AGM 2012 Minutes - Miracle of the sun and moon



13th October is not only the anniversary of the arrest of the Knights Templar but also the anniversary of The Miracle Of The Sun at Fatima, so it seemed entirely appropriate that we use this date and the sumptuous venue of Bath Masonic Hall for the AGM. I think speakers and guests had a great time and in many ways the Hall itself created the feel of an occult Wendy house - an opportunity to have a go on the grand throne and execute your best Baphomet gesture. Thanks to everyone who was involved.  Many thanks also to Lisa Cradduck and Matt Shaw for the pictures in this article and to Ruth Calland who displayed her photographs in the ante-room during the day, one of which is shown below. Ruth's most recent work is inspired by the notion of the alchemical wedding. There's a tight colour symbolism alluding to the stages of nigredo, albedo and rubedo that give the images an extra potency.

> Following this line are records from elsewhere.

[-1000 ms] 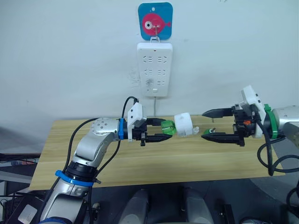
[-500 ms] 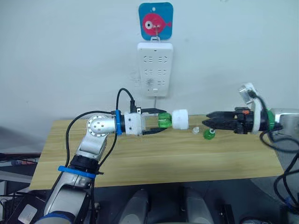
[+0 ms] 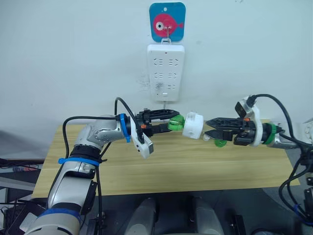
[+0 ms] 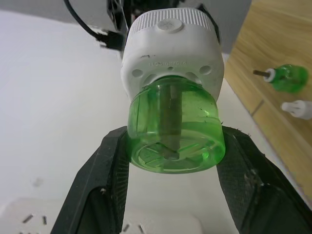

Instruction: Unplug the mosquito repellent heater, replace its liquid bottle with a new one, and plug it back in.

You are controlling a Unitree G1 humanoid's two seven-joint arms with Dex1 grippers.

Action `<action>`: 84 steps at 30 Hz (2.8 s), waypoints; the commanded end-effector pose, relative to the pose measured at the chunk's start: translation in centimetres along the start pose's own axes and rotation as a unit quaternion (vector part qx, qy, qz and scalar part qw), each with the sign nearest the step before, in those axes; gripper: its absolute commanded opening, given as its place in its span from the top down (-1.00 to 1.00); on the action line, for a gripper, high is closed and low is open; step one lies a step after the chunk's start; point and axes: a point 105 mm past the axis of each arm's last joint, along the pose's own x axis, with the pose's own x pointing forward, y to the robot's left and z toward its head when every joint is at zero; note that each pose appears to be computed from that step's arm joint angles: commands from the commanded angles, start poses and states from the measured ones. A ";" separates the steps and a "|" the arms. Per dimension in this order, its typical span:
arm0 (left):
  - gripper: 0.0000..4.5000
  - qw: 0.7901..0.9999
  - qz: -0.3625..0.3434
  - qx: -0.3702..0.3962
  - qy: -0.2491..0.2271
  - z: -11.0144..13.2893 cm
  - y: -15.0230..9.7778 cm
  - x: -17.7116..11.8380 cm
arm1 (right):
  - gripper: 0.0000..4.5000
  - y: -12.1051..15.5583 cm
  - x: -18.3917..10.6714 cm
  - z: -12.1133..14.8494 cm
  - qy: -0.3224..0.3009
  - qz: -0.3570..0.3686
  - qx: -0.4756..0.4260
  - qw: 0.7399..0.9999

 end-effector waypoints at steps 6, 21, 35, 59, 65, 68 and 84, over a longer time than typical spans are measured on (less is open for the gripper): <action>0.01 0.999 0.025 0.027 -0.009 0.3 0.9 0.2 | -1.00 1.8 1.0 1.2 -0.031 0.036 -0.028 0.999; 0.01 0.998 0.041 0.044 -0.012 0.3 1.1 0.2 | -1.00 2.9 0.7 0.8 0.003 0.094 -0.013 0.995; 0.01 0.996 0.066 0.061 -0.004 -0.2 2.5 0.3 | -1.00 1.7 0.6 0.1 -0.030 0.037 -0.035 0.998; 0.01 0.732 -0.061 -0.678 -0.031 1.4 1.1 -2.0 | -1.00 4.4 0.0 0.7 0.060 -0.051 -0.695 0.715; 0.01 0.737 -0.095 -0.668 -0.041 2.2 0.7 -1.8 | -1.00 5.2 0.9 -0.4 0.081 -0.003 -0.675 0.734; 0.01 0.740 -0.105 -0.662 -0.047 2.5 0.6 -1.4 | -1.00 5.5 1.5 -0.9 0.090 0.013 -0.666 0.740; 0.01 0.744 -0.107 -0.657 -0.053 3.0 0.7 -0.8 | -0.71 6.2 3.1 -1.5 0.092 0.049 -0.624 0.774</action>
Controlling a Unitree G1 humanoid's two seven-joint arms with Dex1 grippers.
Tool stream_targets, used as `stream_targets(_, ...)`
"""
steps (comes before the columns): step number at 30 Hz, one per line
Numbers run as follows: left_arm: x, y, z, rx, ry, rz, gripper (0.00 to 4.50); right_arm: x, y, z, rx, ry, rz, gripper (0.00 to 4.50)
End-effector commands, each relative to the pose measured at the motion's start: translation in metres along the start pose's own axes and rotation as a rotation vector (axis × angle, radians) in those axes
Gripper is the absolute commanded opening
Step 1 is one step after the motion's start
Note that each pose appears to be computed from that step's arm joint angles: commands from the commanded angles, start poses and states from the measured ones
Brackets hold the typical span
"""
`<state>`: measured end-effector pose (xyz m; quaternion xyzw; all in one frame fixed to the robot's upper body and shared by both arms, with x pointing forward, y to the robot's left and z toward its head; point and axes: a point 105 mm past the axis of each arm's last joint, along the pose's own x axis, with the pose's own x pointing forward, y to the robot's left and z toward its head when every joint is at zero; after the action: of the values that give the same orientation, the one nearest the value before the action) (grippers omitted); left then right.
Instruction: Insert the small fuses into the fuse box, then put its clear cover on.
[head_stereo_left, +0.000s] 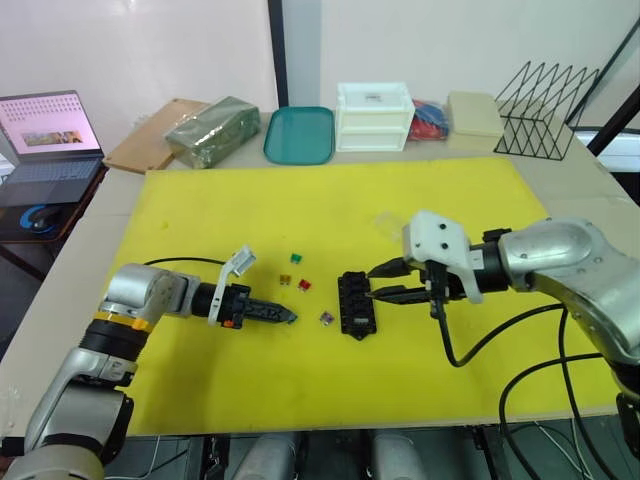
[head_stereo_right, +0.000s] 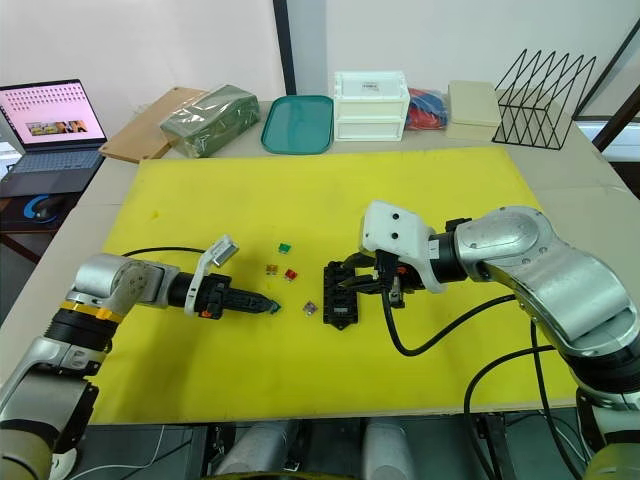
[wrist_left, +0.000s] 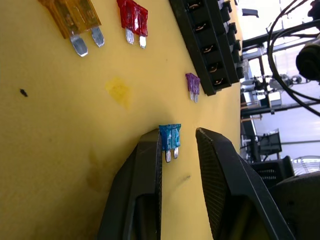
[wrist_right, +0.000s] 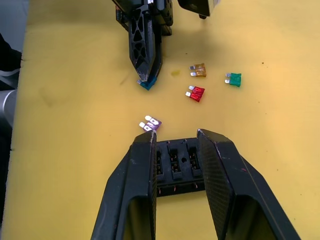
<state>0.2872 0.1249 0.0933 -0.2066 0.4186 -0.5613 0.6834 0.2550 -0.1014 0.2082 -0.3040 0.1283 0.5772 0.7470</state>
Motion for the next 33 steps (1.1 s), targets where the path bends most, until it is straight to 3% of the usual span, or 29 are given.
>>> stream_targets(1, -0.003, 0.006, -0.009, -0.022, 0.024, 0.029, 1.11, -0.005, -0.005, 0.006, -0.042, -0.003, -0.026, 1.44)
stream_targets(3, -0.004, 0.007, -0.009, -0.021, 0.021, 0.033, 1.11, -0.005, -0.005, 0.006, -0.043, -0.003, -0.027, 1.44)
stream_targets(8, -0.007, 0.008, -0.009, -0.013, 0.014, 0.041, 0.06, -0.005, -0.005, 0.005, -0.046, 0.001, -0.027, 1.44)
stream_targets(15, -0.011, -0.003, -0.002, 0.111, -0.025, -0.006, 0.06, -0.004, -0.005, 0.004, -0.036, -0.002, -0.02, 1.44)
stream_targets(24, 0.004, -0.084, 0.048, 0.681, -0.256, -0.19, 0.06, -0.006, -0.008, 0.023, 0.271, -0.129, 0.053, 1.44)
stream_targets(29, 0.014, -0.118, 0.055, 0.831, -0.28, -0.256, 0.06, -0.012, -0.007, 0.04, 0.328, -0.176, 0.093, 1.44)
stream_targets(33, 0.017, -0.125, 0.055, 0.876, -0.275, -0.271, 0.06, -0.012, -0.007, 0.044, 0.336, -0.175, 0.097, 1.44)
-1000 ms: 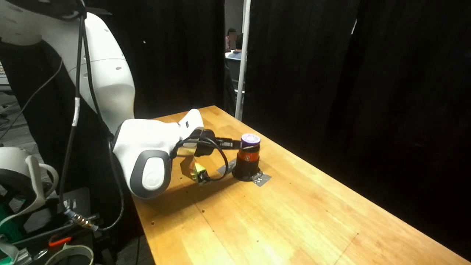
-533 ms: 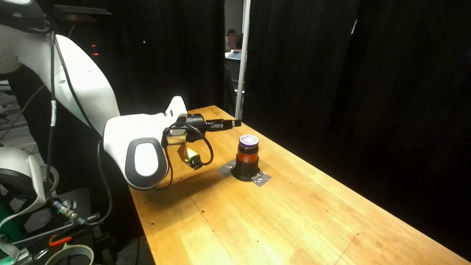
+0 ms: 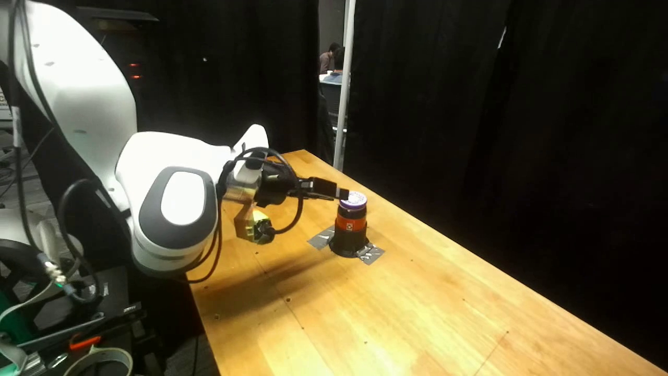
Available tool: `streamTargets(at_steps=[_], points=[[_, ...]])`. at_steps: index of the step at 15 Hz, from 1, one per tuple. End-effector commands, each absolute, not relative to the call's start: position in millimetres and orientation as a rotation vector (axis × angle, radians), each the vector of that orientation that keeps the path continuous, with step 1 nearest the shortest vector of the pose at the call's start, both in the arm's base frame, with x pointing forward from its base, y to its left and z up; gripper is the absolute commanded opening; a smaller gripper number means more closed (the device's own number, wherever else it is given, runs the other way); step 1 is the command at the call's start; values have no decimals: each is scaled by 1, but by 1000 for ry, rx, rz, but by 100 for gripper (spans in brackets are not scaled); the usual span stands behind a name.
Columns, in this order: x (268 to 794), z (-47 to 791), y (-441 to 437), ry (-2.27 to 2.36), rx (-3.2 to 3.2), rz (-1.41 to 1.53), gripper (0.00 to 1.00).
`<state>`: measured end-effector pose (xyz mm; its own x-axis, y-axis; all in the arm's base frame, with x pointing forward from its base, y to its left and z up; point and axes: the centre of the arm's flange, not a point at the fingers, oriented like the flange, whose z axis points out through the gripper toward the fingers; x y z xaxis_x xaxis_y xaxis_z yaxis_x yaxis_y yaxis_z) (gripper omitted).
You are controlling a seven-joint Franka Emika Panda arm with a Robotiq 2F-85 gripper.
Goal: Put a rubber band around the cup
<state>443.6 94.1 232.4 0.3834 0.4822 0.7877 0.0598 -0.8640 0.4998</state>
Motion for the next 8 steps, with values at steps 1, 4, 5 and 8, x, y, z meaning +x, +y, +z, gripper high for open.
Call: streamTargets(at_steps=[1, 4, 5, 8], points=[[437, 320, 92, 470, 2388, 1244, 87], [439, 361, 88, 442, 2454, 1055, 100], [438, 373, 85, 418, 2470, 1003, 100], [435, 401, 80, 360, 2527, 852, 100]])
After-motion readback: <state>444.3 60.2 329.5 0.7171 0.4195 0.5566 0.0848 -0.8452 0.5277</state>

Ruth Calland's recent work



What follows is a short review of the presentations, films and performances.

Haunted Shoreline - Plumbing the depths

Haunted Shoreline presented the creative development of his blog project. It's very much an heuristic, empirical approach to occult psychogeography. The images reveal themselves as truths and the hermetic inference follows on via scholarly and sometimes hyperlinked discovery. It's Gordon Burn's Born Yesterday applied to archetypal psychology. The truth can also reveal itself in the asinine as much as the sacred: childlike chalk graffiti intimates the presence of a vampire squid in the subconscious waters near Saltdean. And it's a conversation with the mineral world - an occult philosophy of the stones - Agrippa in the Natural History Museum.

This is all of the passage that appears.